**Task item:**
Scan the material below for the word "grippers", then copy every line in which it appears.

**Source data:**
▽

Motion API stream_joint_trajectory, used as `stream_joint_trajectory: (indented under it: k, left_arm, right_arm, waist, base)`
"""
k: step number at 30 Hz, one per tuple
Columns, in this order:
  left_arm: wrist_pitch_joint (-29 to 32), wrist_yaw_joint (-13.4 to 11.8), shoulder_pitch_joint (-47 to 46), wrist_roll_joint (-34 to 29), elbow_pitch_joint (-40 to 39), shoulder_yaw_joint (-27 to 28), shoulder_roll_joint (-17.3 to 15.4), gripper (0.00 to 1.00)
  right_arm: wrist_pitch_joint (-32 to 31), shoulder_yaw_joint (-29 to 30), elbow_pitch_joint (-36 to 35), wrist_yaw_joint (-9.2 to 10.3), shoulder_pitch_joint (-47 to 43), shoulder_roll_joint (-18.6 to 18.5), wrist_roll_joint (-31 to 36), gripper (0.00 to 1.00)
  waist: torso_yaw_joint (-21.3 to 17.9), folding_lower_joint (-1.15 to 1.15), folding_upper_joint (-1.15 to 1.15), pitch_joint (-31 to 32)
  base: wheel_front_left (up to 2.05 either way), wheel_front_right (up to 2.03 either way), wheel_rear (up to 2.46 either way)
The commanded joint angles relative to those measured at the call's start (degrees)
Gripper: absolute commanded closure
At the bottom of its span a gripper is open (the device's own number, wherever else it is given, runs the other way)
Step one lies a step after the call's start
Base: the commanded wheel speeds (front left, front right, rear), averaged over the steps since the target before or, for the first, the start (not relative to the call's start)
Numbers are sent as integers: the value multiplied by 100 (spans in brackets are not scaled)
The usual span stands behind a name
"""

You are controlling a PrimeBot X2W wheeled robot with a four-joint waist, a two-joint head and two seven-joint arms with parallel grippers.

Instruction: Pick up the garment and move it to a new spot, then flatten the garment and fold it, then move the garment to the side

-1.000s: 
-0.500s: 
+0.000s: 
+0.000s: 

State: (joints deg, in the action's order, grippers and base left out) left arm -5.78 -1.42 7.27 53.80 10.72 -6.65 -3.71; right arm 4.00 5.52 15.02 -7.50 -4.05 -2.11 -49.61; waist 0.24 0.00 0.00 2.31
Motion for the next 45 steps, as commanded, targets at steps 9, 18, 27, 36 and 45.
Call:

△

**Output for this task:**
You are controlling a PrimeBot X2W wheeled robot with a four-joint waist, a two-joint head and two seven-joint arms with parallel grippers.
State: (joints deg, in the action's order, grippers and base left out) left arm -5.78 -1.42 7.27 53.80 10.72 -6.65 -3.71; right arm 4.00 5.52 15.02 -7.50 -4.05 -2.11 -49.61; waist 0.24 0.00 0.00 2.31

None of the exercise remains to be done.